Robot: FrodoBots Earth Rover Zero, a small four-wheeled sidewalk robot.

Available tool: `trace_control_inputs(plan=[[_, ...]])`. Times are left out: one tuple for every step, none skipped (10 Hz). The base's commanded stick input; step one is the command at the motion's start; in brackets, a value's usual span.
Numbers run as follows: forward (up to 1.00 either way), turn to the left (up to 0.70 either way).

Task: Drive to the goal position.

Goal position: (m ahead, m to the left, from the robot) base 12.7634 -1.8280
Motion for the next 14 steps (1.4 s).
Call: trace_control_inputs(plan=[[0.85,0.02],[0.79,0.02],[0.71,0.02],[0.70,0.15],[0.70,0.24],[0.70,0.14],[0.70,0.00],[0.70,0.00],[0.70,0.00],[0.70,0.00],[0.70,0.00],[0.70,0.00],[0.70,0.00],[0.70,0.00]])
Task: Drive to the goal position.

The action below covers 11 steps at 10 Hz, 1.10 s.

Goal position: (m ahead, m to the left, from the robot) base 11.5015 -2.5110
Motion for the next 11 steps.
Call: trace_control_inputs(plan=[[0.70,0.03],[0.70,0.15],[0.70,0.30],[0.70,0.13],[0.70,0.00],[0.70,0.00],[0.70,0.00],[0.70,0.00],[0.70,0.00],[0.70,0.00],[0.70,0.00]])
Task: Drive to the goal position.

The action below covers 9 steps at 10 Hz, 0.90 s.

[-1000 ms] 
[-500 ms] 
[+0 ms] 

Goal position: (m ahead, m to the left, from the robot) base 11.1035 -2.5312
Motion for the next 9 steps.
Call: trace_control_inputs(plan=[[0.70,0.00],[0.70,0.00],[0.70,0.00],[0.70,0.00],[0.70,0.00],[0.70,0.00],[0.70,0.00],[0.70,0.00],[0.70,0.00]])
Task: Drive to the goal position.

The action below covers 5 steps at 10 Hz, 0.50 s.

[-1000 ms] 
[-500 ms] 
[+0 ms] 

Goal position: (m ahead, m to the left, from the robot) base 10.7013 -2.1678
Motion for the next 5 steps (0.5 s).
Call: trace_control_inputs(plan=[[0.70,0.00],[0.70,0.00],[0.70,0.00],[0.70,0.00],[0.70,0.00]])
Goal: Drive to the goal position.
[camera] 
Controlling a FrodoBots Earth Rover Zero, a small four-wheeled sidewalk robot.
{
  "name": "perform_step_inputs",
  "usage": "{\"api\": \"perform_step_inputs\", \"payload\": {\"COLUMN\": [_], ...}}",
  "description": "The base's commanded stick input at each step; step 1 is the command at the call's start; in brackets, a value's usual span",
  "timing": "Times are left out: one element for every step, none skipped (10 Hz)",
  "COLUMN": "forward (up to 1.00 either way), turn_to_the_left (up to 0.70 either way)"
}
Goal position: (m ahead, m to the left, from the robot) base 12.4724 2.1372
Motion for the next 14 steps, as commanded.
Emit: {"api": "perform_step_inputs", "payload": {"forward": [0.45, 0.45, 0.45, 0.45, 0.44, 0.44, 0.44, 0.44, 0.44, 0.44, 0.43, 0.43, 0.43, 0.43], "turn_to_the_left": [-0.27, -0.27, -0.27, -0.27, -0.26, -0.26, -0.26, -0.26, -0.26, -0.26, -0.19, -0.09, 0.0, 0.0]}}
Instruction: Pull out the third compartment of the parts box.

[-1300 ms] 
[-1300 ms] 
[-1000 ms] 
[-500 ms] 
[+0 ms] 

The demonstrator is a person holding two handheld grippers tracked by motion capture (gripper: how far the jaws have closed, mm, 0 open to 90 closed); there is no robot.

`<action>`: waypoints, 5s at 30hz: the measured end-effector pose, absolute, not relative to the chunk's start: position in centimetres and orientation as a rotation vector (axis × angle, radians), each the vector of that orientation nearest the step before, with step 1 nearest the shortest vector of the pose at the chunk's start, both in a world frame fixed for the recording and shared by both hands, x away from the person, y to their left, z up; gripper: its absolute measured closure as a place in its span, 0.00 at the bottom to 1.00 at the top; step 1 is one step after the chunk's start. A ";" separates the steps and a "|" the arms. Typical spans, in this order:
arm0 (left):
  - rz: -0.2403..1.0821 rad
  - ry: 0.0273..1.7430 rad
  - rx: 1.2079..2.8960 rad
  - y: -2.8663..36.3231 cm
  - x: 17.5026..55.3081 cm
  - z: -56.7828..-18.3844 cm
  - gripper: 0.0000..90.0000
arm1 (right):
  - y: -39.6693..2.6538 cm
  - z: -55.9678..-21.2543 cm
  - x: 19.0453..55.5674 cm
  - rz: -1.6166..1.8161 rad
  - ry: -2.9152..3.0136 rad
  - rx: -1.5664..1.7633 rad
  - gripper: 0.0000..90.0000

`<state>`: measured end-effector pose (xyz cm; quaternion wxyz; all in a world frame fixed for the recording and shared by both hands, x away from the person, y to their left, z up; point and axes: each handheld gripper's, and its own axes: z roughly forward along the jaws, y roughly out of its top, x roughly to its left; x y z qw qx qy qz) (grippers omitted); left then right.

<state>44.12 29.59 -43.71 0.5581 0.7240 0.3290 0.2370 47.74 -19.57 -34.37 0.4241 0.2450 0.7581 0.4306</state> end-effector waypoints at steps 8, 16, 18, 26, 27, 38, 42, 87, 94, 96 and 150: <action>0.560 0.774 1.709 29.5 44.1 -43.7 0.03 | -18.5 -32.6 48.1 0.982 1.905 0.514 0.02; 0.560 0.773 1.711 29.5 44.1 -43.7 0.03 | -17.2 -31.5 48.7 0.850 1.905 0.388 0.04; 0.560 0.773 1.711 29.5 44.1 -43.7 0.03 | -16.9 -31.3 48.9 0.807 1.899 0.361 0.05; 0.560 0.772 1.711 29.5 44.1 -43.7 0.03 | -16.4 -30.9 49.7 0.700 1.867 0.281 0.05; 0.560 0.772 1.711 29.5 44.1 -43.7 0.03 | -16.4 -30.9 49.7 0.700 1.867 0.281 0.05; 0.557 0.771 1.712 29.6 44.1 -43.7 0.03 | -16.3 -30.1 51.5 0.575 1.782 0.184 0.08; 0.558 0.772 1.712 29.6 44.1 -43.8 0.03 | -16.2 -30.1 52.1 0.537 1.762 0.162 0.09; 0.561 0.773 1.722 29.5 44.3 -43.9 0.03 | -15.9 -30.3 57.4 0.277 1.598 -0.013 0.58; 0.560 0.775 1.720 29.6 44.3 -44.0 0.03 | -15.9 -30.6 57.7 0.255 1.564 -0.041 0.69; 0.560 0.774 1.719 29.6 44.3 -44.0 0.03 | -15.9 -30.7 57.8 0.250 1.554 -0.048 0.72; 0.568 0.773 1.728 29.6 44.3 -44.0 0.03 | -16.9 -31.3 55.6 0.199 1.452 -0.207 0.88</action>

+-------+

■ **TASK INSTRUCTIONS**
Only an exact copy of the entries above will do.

■ **RESPONSE**
Robot: FrodoBots Earth Rover Zero, a small four-wheeled sidewalk robot.

Available tool: `trace_control_inputs(plan=[[_, ...]])`. Times are left out: one tuple for every step, none skipped (10 Hz). The base's commanded stick input; step one is the command at the motion's start; in brackets, a value's usual span.
Numbers run as follows: forward (up to 1.00 either way), turn to the left (up to 0.70 either way).

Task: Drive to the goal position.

Goal position: (m ahead, m to the left, from the robot) base 12.7634 -1.8280
Motion for the next 14 steps (1.4 s).
Call: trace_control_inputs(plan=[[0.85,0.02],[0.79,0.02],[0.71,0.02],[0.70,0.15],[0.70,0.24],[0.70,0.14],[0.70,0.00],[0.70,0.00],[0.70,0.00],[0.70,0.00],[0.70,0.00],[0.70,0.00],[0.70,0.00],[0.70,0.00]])
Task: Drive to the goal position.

The action below covers 11 steps at 10 Hz, 1.10 s.

Goal position: (m ahead, m to the left, from the robot) base 11.5015 -2.5110
Motion for the next 11 steps.
Call: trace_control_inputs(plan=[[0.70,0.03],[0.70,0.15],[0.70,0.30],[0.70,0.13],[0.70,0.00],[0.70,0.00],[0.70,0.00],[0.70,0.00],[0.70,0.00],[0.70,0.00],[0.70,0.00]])
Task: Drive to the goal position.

The action below covers 9 steps at 10 Hz, 0.90 s.

[-1000 ms] 
[-500 ms] 
[+0 ms] 

Goal position: (m ahead, m to the left, from the robot) base 11.1035 -2.5312
Motion for the next 9 steps.
Call: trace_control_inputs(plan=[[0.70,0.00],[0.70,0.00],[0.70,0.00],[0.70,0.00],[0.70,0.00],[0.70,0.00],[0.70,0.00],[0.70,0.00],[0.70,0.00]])
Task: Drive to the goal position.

The action below covers 5 steps at 10 Hz, 0.50 s.

[-1000 ms] 
[-500 ms] 
[+0 ms] 

Goal position: (m ahead, m to the left, from the robot) base 10.7013 -2.1678
Motion for the next 5 steps (0.5 s).
Call: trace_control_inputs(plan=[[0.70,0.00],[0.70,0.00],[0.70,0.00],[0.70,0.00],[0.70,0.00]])
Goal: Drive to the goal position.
[camera] 
Controlling a FrodoBots Earth Rover Zero, a small four-wheeled sidewalk robot.
{
  "name": "perform_step_inputs",
  "usage": "{\"api\": \"perform_step_inputs\", \"payload\": {\"COLUMN\": [_], ...}}",
  "description": "The base's commanded stick input at each step; step 1 is the command at the call's start; in brackets, a value's usual span",
  "timing": "Times are left out: one element for every step, none skipped (10 Hz)",
  "COLUMN": "forward (up to 1.00 either way), turn_to_the_left (up to 0.70 either way)"
}
Goal position: (m ahead, m to the left, from the robot) base 12.4724 2.1372
Motion for the next 14 steps, as commanded.
Emit: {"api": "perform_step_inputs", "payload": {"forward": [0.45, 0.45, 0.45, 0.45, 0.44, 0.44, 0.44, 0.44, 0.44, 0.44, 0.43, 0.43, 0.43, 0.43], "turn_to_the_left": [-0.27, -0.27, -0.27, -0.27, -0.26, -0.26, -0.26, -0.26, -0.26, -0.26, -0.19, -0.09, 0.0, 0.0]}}
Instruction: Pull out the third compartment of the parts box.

[-1300 ms] 
[-1300 ms] 
[-1000 ms] 
[-500 ms] 
[+0 ms] 

The demonstrator is a person holding two handheld grippers tracked by motion capture (gripper: how far the jaws have closed, mm, 0 open to 90 closed); there is no robot.

`<action>`: waypoints, 5s at 30hz: the measured end-effector pose, absolute, not relative to the chunk's start: position in centimetres and orientation as a rotation vector (axis × angle, radians), each the vector of that orientation nearest the step before, with step 1 nearest the shortest vector of the pose at the chunk's start, both in a world frame fixed for the recording and shared by both hands, x away from the person, y to their left, z up; gripper: its absolute measured closure as a place in its span, 0.00 at the bottom to 1.00 at the top; step 1 is one step after the chunk's start. A ";" separates the steps and a "|" the arms. Typical spans, in this order:
arm0 (left):
  - rz: -0.2403..1.0821 rad
  - ry: 0.0273..1.7430 rad
  - rx: 1.2079..2.8960 rad
  - y: -2.8663..36.3231 cm
  - x: 17.5026..55.3081 cm
  - z: -56.7828..-18.3844 cm
  - gripper: 0.0000..90.0000
arm1 (right):
  - y: -39.6693..2.6538 cm
  - z: -55.9678..-21.2543 cm
  - x: 19.0453..55.5674 cm
  - rz: -1.6166..1.8161 rad
  - ry: -2.9152..3.0136 rad
  - rx: -1.5664..1.7633 rad
  - gripper: 0.0000..90.0000

`<state>`: measured end-effector pose (xyz cm; quaternion wxyz; all in a world frame fixed for the recording and shared by both hands, x away from the person, y to their left, z up; point and axes: each handheld gripper's, and its own axes: z roughly forward along the jaws, y roughly out of its top, x roughly to its left; x y z qw qx qy qz) (grippers omitted); left then right.

<state>44.12 29.59 -43.71 0.5581 0.7240 0.3290 0.2370 47.74 -19.57 -34.37 0.4241 0.2450 0.7581 0.4306</state> end-effector waypoints at steps 8, 16, 18, 26, 27, 38, 42, 87, 94, 96 and 150: <action>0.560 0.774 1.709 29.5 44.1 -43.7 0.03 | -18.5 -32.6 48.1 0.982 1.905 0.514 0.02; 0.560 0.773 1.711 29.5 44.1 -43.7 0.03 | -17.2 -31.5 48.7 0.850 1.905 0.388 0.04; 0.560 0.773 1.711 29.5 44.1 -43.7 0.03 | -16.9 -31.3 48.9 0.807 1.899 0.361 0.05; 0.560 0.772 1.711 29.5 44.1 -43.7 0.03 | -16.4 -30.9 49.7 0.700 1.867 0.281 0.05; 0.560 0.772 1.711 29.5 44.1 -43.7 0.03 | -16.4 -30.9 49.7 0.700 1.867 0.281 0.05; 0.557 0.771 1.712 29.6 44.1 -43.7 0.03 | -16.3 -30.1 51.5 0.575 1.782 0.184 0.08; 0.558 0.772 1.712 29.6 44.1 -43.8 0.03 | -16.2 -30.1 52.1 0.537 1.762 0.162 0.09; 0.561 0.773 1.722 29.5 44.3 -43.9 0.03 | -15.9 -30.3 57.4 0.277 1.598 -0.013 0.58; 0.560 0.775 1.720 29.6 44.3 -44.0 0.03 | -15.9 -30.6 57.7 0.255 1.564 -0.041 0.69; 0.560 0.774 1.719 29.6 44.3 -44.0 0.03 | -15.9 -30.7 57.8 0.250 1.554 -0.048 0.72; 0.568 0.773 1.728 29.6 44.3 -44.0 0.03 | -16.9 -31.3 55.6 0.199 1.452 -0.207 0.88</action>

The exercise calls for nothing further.